- Work request: Please print all of the records that follow with nothing altered.

- Records from a data source:
►

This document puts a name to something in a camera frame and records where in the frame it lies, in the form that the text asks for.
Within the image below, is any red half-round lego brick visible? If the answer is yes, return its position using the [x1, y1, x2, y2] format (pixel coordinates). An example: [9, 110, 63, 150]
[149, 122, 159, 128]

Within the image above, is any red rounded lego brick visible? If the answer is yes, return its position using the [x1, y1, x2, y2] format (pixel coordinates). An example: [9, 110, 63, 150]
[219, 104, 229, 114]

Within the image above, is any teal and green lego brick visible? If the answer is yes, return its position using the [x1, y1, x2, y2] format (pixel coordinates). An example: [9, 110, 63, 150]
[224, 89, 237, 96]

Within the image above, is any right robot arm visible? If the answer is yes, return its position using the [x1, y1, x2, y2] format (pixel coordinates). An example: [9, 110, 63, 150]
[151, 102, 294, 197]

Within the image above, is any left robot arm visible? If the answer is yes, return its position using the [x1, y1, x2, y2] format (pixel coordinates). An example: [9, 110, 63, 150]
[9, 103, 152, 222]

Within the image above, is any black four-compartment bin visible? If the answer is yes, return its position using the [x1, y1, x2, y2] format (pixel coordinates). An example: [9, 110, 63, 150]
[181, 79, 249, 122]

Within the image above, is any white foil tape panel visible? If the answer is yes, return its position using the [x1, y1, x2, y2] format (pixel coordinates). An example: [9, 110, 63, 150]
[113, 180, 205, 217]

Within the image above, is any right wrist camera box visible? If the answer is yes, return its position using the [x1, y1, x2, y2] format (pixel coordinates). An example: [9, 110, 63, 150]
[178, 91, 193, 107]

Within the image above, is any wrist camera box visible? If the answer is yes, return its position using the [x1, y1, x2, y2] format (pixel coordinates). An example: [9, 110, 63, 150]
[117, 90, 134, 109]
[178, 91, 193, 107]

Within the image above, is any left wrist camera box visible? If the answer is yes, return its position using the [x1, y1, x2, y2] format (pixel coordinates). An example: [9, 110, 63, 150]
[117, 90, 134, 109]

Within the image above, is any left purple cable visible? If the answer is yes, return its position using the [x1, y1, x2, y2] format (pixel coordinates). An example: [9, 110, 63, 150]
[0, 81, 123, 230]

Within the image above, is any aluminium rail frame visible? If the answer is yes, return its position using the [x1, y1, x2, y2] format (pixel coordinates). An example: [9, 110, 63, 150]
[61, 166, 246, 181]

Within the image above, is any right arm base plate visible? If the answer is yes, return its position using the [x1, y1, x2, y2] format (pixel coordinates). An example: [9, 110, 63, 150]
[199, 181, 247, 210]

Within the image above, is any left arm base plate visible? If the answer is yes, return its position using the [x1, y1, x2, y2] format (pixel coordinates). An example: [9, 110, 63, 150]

◄

- Answer space:
This document puts a name to something in a camera frame and records where in the frame it lies, in the form that the text asks for.
Within the image below, is any red half-round lego brick visible? If the answer is yes, return its position using the [x1, y1, x2, y2] format (pixel coordinates). An example: [9, 110, 63, 150]
[149, 122, 159, 128]

Within the image above, is any red rounded lego brick visible? If the answer is yes, return its position using the [x1, y1, x2, y2] format (pixel coordinates). An example: [9, 110, 63, 150]
[219, 104, 229, 114]

Within the image above, is any teal and green lego brick visible? If the answer is yes, return its position using the [x1, y1, x2, y2] format (pixel coordinates). An example: [9, 110, 63, 150]
[224, 89, 237, 96]

Within the image above, is any right robot arm visible? If the answer is yes, return its position using the [x1, y1, x2, y2] format (pixel coordinates). An example: [9, 110, 63, 150]
[151, 102, 294, 197]

Within the image above, is any left robot arm visible? If the answer is yes, return its position using the [x1, y1, x2, y2] format (pixel coordinates). An example: [9, 110, 63, 150]
[9, 103, 152, 222]

Within the image above, is any black four-compartment bin visible? If the answer is yes, return its position using the [x1, y1, x2, y2] format (pixel coordinates). An example: [9, 110, 63, 150]
[181, 79, 249, 122]

Within the image above, is any white foil tape panel visible? If the answer is yes, return its position using the [x1, y1, x2, y2] format (pixel coordinates). An example: [9, 110, 63, 150]
[113, 180, 205, 217]

Within the image above, is any right wrist camera box visible? If the answer is yes, return its position using the [x1, y1, x2, y2] format (pixel coordinates). An example: [9, 110, 63, 150]
[178, 91, 193, 107]

Within the image above, is any wrist camera box visible? If the answer is yes, return its position using the [x1, y1, x2, y2] format (pixel coordinates). An example: [9, 110, 63, 150]
[117, 90, 134, 109]
[178, 91, 193, 107]

Within the image above, is any left wrist camera box visible? If the answer is yes, return its position using the [x1, y1, x2, y2] format (pixel coordinates). An example: [9, 110, 63, 150]
[117, 90, 134, 109]

Within the image above, is any left purple cable visible? If the answer is yes, return its position using the [x1, y1, x2, y2] format (pixel coordinates). An example: [9, 110, 63, 150]
[0, 81, 123, 230]

Within the image above, is any aluminium rail frame visible? If the answer is yes, return its position using the [x1, y1, x2, y2] format (pixel coordinates). An example: [9, 110, 63, 150]
[61, 166, 246, 181]

Within the image above, is any right arm base plate visible? If the answer is yes, return its position using the [x1, y1, x2, y2] format (pixel coordinates). An example: [9, 110, 63, 150]
[199, 181, 247, 210]

Within the image above, is any left arm base plate visible? If the answer is yes, return its position using the [x1, y1, x2, y2] format (pixel coordinates). An example: [9, 110, 63, 150]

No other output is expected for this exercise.